— Work order —
All entries should be copied exactly; the pictures stay out.

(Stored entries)
•••

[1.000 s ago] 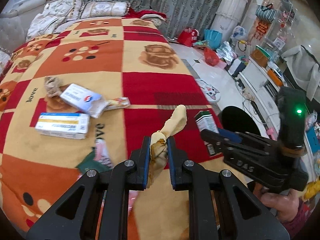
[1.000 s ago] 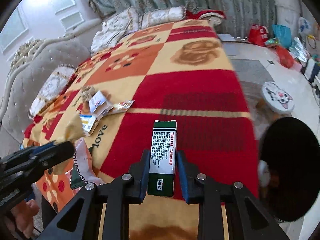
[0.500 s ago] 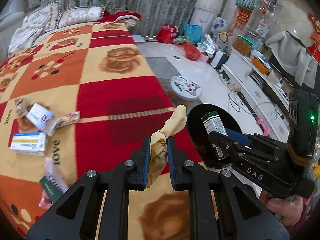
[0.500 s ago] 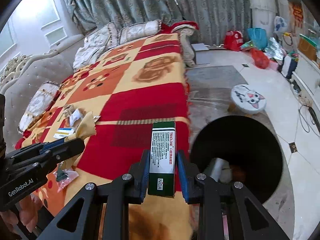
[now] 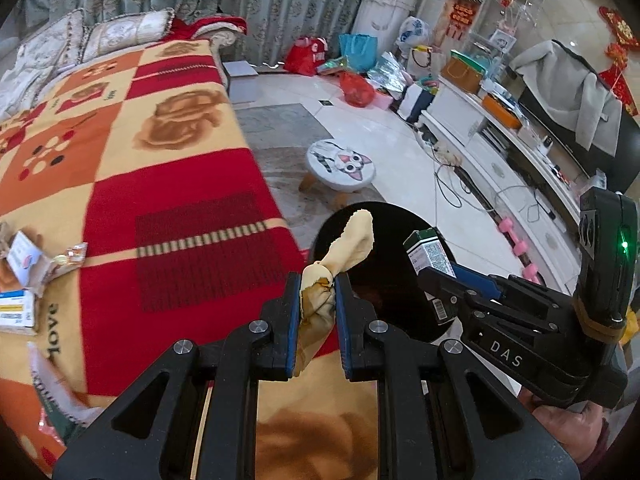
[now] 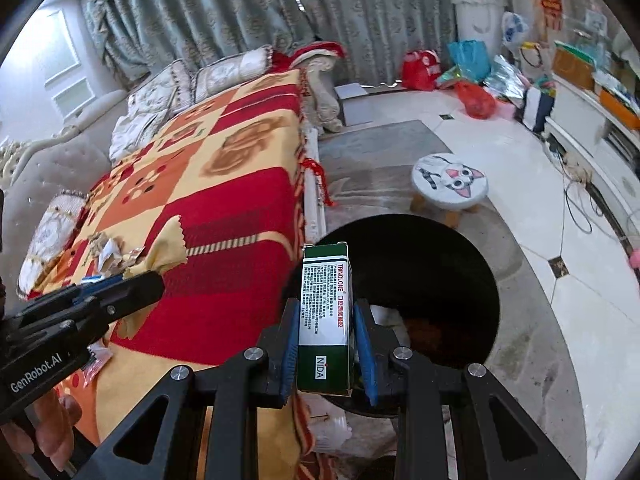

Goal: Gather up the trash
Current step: 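Open the right tool to drop the box while the left tool releases the cloth into the bin, then move both open tools back over the items on the bedspread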

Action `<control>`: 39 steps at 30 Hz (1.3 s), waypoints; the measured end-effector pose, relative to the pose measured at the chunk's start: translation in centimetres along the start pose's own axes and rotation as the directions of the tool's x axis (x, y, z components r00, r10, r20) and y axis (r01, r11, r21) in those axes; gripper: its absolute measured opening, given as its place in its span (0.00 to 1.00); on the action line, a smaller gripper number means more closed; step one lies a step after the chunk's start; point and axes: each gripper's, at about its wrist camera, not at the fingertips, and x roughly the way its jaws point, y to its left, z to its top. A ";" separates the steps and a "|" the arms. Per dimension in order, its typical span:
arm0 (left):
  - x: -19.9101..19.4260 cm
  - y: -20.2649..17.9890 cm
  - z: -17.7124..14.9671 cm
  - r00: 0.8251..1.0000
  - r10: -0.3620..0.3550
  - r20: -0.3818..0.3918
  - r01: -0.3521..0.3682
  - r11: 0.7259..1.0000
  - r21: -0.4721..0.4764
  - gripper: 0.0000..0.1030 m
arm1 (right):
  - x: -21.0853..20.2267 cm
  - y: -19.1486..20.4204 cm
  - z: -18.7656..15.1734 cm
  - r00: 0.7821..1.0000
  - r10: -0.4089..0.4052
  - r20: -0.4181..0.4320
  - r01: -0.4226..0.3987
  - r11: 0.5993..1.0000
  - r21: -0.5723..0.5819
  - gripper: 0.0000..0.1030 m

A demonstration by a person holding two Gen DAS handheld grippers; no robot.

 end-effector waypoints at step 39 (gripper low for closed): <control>4.4 -1.5 1.0 0.998 -0.067 0.004 0.068 0.996 -0.051 0.59 | 3.0 -5.7 -0.7 0.997 -0.025 -0.076 0.034 0.992 0.125 0.25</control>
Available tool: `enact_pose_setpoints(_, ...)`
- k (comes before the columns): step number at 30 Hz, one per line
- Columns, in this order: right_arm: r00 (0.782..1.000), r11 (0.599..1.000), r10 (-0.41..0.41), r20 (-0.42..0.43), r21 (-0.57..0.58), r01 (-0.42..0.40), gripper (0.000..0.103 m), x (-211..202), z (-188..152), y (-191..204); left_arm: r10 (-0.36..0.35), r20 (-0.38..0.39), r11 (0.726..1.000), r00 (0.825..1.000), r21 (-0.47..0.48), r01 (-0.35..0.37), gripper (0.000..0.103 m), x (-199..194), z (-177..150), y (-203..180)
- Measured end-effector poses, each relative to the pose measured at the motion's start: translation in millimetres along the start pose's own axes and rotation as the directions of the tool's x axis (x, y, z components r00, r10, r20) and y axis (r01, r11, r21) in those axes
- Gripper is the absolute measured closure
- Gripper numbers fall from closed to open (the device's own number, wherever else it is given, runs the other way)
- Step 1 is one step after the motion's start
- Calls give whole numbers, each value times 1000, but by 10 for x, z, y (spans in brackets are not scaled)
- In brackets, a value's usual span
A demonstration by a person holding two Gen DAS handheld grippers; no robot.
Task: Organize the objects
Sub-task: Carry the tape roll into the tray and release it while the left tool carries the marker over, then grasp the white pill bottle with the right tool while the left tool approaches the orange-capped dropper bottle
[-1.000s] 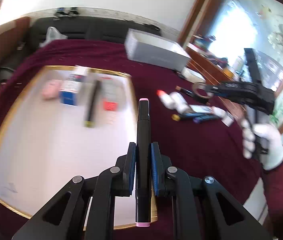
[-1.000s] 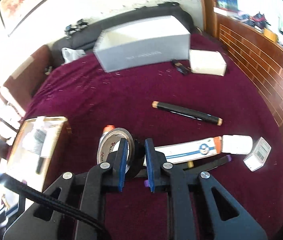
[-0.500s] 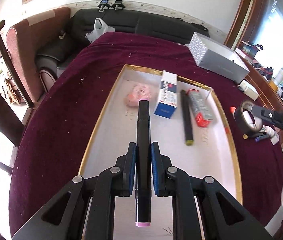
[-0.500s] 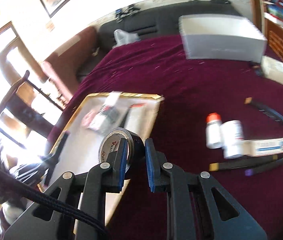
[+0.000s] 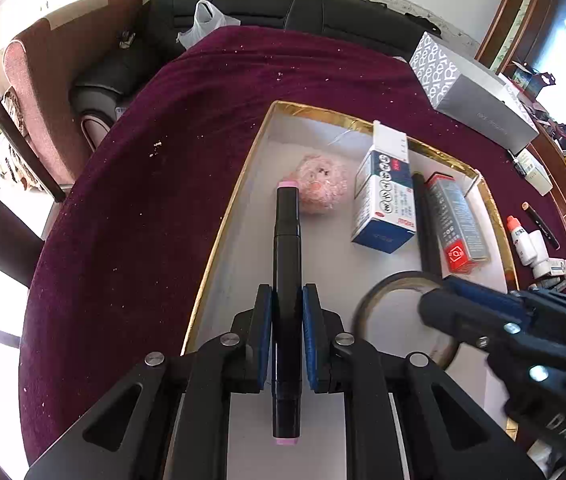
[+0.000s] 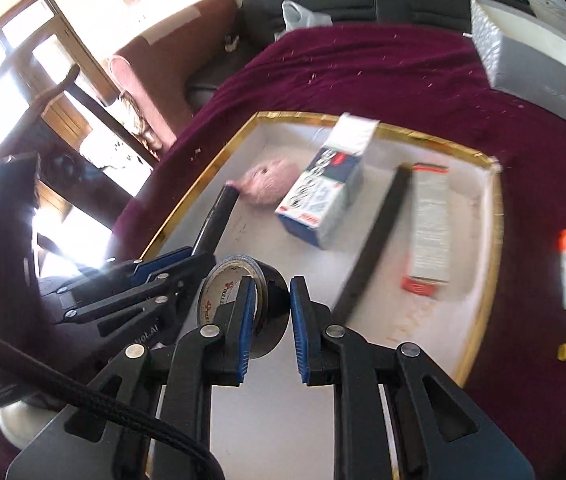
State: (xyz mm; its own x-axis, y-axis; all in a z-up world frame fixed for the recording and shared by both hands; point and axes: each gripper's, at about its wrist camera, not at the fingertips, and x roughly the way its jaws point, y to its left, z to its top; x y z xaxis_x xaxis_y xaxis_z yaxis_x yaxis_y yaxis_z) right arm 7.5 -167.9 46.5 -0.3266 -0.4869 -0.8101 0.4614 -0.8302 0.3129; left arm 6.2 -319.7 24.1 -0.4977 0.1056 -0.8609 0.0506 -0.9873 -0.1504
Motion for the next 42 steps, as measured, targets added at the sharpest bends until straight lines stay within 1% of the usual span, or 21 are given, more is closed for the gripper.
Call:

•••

— Task solution —
[1.000 s ago] 
[1.000 s ago] 
[0.500 s ago] 
[0.500 s ago] 
[now] 
[now] 

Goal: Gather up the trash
Current step: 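Open the right tool to drop the box while the left tool releases the cloth into the bin, then move both open tools back over the items on the bedspread
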
Action `<control>`: 39 steps at 30 Hz (1.3 s), waypoints; the measured end-effector pose, relative to the pose measured at the chunk's start: translation in centimetres along the start pose's own axes and rotation as the directions of the tool's x axis (x, y, z components r00, r10, r20) and y axis (r01, r11, r21) in those axes; gripper: its absolute measured opening, given as its place in its span (0.00 to 1.00); on the action line, a smaller gripper number means more closed; step one lies a step after the chunk's start; point and axes: each gripper's, at about its wrist camera, not at the fingertips, and x roughly the way its jaws point, y to its left, z to its top. A ";" separates the steps and a "|" the arms. Per dimension in order, its typical span:
arm0 (left):
  - x: -19.9101..19.4260 cm
  - y: -20.2649..17.9890 cm
  - z: -17.7124..14.9671 cm
  - r00: 0.8251..1.0000
  - r10: -0.3620..0.3550
  - r20: -0.3818..0.3918
  - r01: -0.3521..0.3682
  - r11: 0.7259..1.0000
  - r21: -0.4721..0.4764
  - gripper: 0.0000..0.1030 m
arm1 (right):
  - x: -21.0853..20.2267 cm
  - y: -19.1486..20.4204 cm
  - z: -18.7656..15.1734 cm
  - r00: 0.7821..1.0000
  - r10: -0.4089..0.4052
  - r20: -0.4181..0.4320
  - r01: -0.4226..0.3987
  - r11: 0.5993..1.0000
  - r21: -0.5723..0.5819
  - gripper: 0.0000..0.1030 m

A demonstration by a person holding two Gen DAS handheld grippers; no robot.

 end-effector waypoints at step 39 (gripper low for closed): <control>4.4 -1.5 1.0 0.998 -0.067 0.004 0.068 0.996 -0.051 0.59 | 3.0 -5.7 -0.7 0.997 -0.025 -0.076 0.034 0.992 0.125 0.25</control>
Available tool: `enact_pose_setpoints(_, ...)`
- k (comes before the columns): step number at 30 Hz, one per line
- Columns, in this order: right_arm: r00 (0.782..1.000), r11 (0.599..1.000), r10 (-0.41..0.41), r20 (-0.42..0.43), r21 (-0.57..0.58), r01 (-0.42..0.40), gripper (0.000..0.103 m), x (-211..202), z (-188..152), y (-191..204); left_arm: r10 (-0.36..0.35), r20 (-0.38..0.39), r11 (0.726..1.000), r00 (0.825..1.000), r21 (-0.47..0.48), r01 (-0.35..0.37), gripper (0.000..0.103 m), x (-199..194), z (-177..150), y (-203..180)
- Measured end-effector poses, each relative to the pose measured at the motion's start: translation in millimetres along the start pose's own axes and rotation as the directions of the tool's x axis (x, y, z components r00, r10, r20) and y axis (r01, r11, r21) in those axes
- Gripper is the absolute measured closure
- Gripper numbers fall from closed to open (the device's own number, wherever else it is given, runs the other way)
- Step 1 is one step after the motion's start
- Calls give whole numbers, each value times 1000, but by 10 for x, z, y (spans in brackets are not scaled)
- In brackets, a value's usual span
A demonstration by a person holding two Gen DAS handheld grippers; no robot.
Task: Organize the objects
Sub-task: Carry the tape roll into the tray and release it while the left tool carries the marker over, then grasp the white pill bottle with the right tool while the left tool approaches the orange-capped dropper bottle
[-1.000s] 
[-1.000s] 
[-0.500s] 
[-0.500s] 
[+0.000s] 
[+0.000s] 
State: (xyz mm; its own x-axis, y-axis; all in a z-up world frame fixed for the recording and shared by both hands; point and axes: each gripper's, at about its wrist camera, not at the fingertips, and x roughly the way its jaws point, y to its left, z to its top; x y z xaxis_x xaxis_y xaxis_z yaxis_x yaxis_y yaxis_z) right arm 7.5 -167.9 46.5 -0.3266 -0.4869 -0.8101 0.4614 -0.8302 0.3129; left arm 6.2 -319.7 24.1 -0.4977 0.1056 -0.8609 0.0506 -0.9873 -0.1504
Motion for the next 42 steps, as measured, targets added at the sharpest bends until straight lines stay within 1% of the usual span, or 21 are given, more is closed for the gripper.
Call:

No part of the exercise remains unanswered.